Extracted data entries

= = = = =

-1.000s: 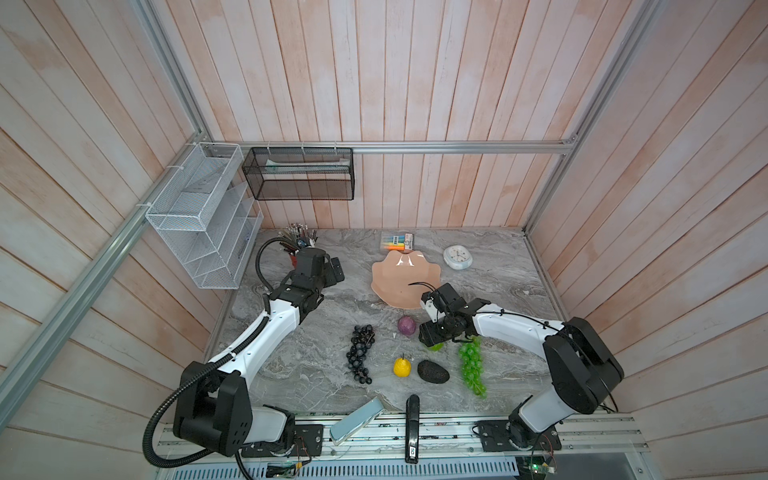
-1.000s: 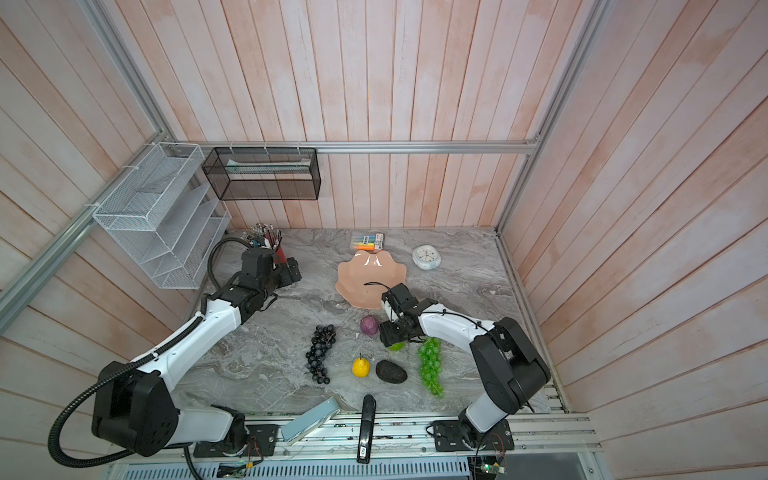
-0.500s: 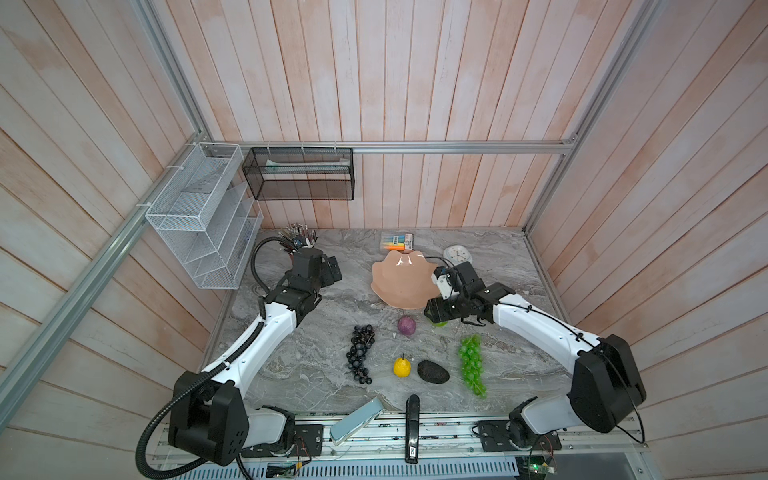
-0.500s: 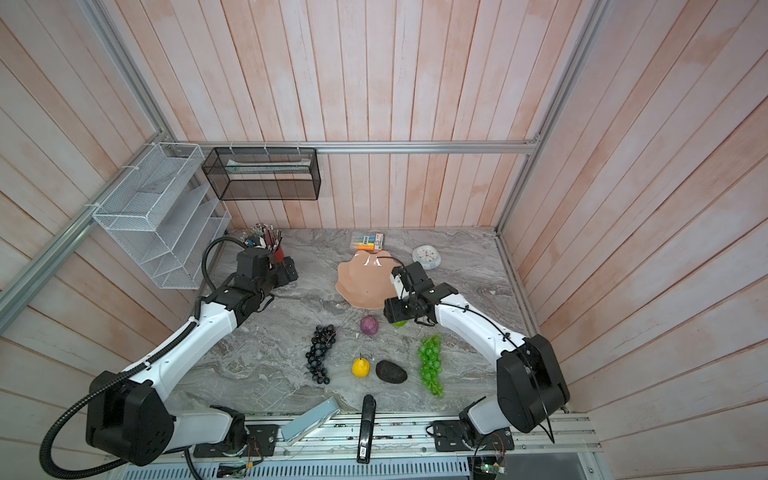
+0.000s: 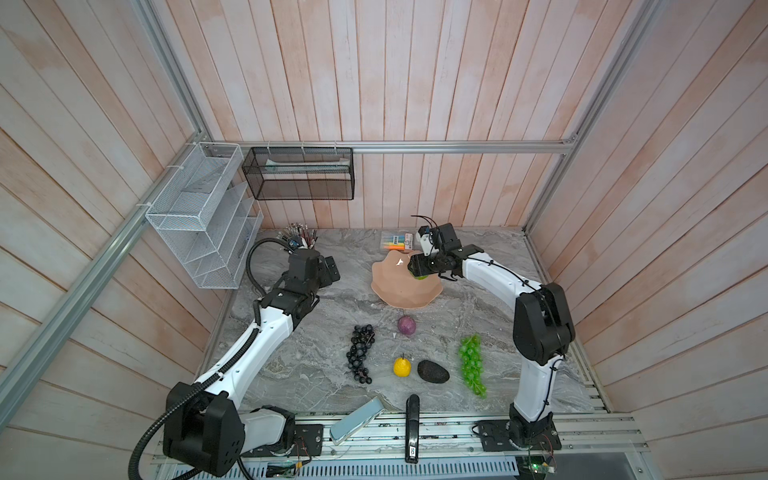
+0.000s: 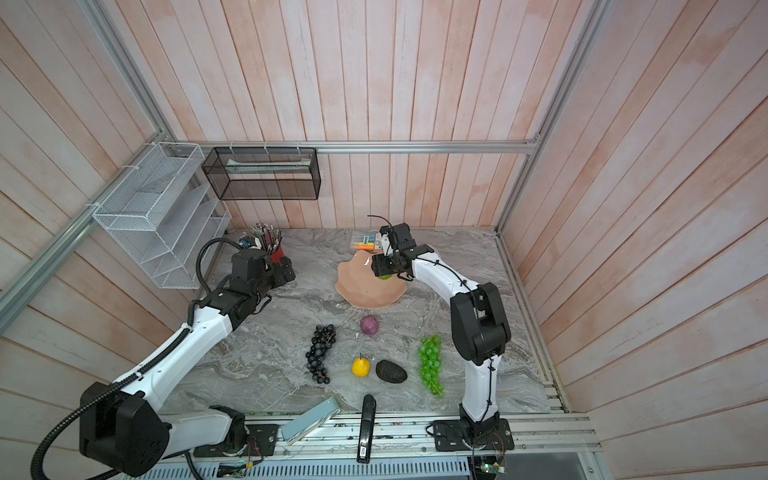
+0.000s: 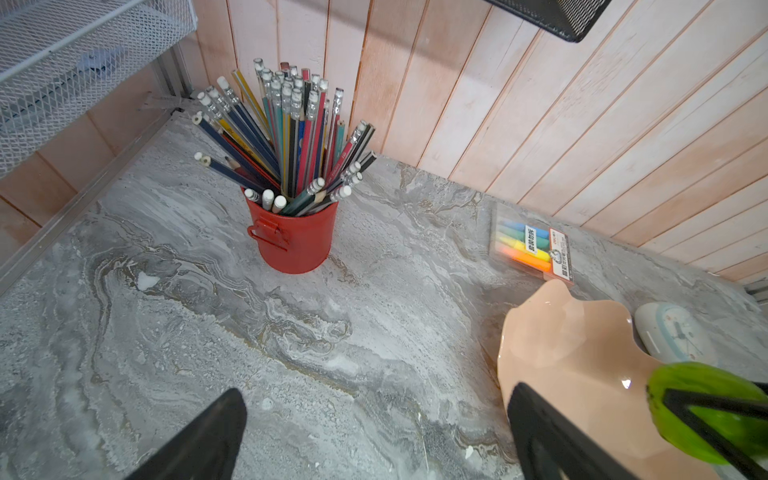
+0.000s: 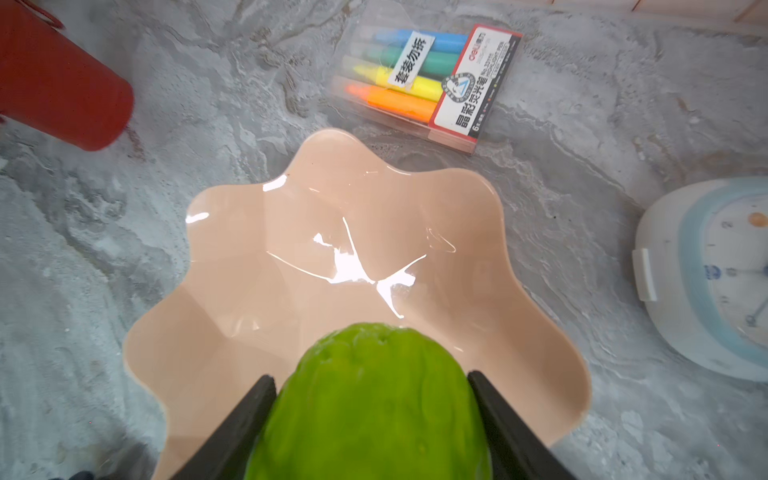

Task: Place and organize the fake fruits in the fruit bowl
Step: 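Carry the green fruit with the right gripper into the peach bowl and release, then lower the left gripper onto the purple fig and grasp it while the right gripper withdraws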

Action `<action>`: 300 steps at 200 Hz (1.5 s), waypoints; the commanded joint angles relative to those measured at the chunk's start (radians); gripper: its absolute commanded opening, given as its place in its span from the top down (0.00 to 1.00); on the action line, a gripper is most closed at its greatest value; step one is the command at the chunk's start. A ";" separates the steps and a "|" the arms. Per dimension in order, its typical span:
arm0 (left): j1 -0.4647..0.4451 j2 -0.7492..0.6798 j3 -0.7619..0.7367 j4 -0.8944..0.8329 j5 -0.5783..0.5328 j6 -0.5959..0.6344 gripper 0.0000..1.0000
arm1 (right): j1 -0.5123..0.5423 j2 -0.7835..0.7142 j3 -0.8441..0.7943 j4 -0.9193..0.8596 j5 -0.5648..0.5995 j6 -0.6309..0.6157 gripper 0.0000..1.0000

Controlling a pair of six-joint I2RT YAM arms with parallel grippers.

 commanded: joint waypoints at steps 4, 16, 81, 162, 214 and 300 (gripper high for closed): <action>0.004 -0.038 -0.013 -0.025 -0.013 -0.004 0.00 | 0.014 0.070 0.091 0.003 -0.002 -0.041 0.53; 0.004 -0.046 -0.022 -0.025 -0.018 0.002 0.00 | 0.020 0.118 0.140 -0.011 0.013 -0.059 0.53; 0.011 -0.043 -0.016 -0.033 -0.009 0.003 0.00 | 0.031 0.284 0.319 -0.098 0.026 -0.092 0.49; 0.012 -0.026 0.015 -0.050 -0.004 0.014 0.00 | 0.068 0.349 0.330 -0.102 0.113 -0.106 0.43; 0.012 -0.034 0.027 -0.087 -0.004 0.006 0.00 | 0.077 0.339 0.330 -0.119 0.132 -0.115 0.21; -0.024 0.065 0.091 -0.237 0.273 -0.021 0.00 | 0.082 0.139 0.272 -0.143 0.169 -0.131 0.05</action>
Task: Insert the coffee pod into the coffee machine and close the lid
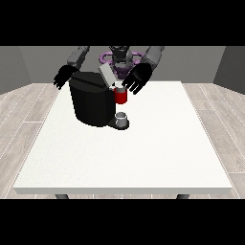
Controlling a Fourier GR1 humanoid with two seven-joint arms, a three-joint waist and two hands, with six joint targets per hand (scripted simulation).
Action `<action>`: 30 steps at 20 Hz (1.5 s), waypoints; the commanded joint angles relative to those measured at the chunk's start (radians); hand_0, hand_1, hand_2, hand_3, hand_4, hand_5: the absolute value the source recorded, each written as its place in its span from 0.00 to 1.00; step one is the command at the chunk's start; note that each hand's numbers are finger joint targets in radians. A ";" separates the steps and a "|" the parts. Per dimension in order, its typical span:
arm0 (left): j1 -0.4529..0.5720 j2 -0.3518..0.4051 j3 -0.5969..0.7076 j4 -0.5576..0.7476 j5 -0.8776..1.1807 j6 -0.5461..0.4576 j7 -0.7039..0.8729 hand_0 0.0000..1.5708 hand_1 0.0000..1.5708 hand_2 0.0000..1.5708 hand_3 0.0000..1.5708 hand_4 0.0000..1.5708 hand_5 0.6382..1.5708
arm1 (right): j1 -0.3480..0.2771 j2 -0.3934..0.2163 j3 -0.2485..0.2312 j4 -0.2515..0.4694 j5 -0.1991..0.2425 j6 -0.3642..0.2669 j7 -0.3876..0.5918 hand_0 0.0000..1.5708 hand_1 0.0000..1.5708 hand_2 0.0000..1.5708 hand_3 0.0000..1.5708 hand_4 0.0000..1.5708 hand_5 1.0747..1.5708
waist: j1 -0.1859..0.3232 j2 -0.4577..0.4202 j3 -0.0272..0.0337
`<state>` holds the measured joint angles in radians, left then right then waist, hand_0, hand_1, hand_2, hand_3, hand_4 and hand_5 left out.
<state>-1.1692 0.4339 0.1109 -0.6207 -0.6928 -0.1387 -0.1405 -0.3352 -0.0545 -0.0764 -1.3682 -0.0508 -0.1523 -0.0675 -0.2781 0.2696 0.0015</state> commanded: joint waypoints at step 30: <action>0.147 -0.120 -0.028 -0.051 -0.017 -0.071 -0.002 0.00 0.00 0.00 0.00 0.00 1.00 | 0.117 0.012 -0.040 0.084 -0.016 -0.025 -0.053 0.00 0.00 0.00 0.00 0.28 1.00 | 0.124 -0.195 -0.0012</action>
<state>-1.0769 0.3882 0.0750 -0.6460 -0.7384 -0.2225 -0.1586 -0.2368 -0.0361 -0.0858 -1.3185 -0.0538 -0.1705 -0.1032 -0.2061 0.1224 0.0002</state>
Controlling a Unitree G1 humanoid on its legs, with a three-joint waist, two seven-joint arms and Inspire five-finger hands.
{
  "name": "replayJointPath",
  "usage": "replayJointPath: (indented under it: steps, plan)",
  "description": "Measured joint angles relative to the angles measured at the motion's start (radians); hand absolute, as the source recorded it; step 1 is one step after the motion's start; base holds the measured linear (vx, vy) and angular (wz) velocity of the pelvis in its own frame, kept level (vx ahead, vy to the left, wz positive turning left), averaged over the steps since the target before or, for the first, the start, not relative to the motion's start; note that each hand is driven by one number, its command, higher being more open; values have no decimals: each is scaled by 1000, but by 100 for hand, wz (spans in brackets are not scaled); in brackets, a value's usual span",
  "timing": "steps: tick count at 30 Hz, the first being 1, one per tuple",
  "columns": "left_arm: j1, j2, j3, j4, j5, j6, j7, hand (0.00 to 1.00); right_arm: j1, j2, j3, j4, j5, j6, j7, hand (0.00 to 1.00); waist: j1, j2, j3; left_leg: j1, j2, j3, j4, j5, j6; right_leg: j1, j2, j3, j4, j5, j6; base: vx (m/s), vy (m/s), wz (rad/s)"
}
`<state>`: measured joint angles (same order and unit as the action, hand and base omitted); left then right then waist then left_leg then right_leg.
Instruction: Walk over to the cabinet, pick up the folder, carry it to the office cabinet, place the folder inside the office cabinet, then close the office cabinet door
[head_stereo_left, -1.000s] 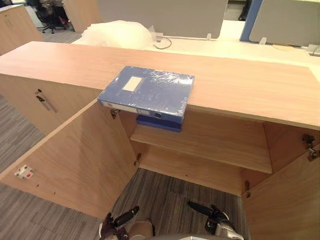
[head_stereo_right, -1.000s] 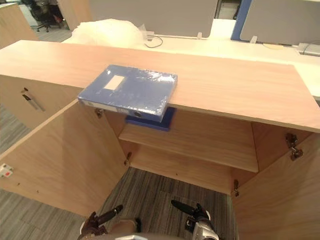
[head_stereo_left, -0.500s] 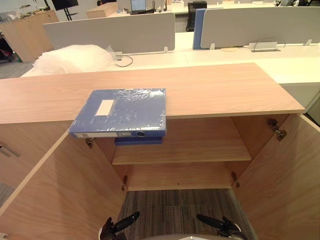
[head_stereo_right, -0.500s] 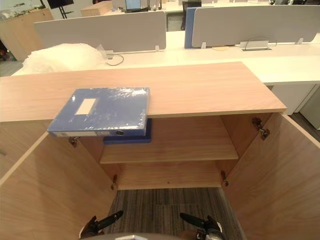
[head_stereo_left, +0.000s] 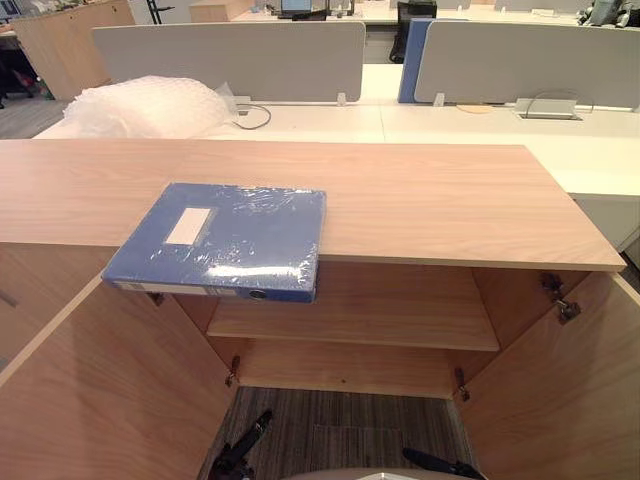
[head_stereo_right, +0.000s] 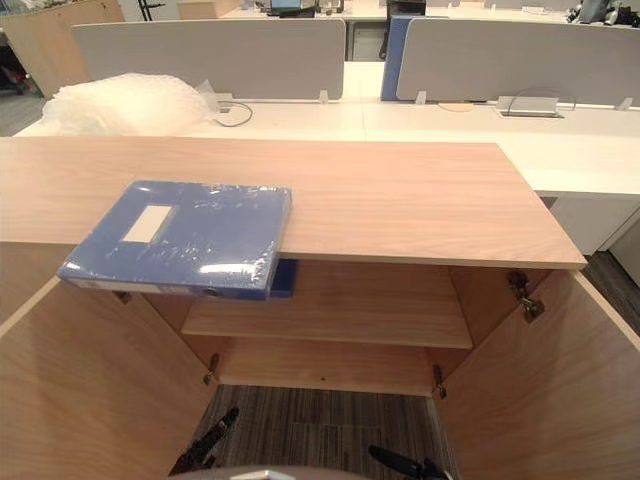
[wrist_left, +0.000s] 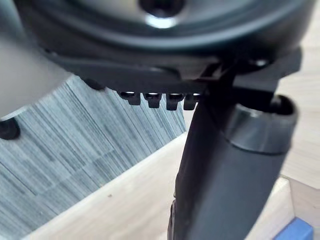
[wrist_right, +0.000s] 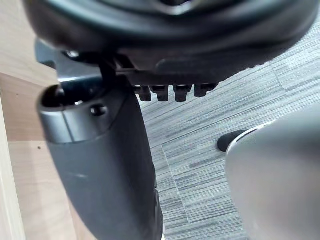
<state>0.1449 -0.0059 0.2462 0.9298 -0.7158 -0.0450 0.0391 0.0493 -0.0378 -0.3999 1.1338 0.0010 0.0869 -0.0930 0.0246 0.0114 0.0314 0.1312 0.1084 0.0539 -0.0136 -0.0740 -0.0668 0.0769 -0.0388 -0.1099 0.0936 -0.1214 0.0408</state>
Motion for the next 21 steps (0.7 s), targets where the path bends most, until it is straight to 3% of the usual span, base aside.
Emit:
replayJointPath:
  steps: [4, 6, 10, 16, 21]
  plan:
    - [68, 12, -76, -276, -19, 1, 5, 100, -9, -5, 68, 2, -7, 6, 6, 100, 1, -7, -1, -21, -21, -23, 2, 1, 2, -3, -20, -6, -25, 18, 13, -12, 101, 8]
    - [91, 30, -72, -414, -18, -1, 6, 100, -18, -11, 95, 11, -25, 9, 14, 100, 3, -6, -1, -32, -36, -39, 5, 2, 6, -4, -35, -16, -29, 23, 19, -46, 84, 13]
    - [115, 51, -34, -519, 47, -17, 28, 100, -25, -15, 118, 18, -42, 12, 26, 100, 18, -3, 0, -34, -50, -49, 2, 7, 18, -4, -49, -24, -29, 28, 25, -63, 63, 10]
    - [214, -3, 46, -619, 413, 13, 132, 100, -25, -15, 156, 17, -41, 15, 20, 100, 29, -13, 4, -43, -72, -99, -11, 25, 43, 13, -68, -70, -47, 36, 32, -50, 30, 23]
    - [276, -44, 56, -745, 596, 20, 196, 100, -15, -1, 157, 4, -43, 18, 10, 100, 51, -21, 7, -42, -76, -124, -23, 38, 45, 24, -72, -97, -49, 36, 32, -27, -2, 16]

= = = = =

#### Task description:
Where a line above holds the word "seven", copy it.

#### Problem solution:
Controlling a Fourier GR1 humanoid with two seven-joint arms, a three-joint waist and two hands, with six joint targets per hand (scripted simulation).
Controlling a Unitree G1 humanoid on its legs, with a three-joint waist, two seven-joint arms and Inspire five-finger hands.

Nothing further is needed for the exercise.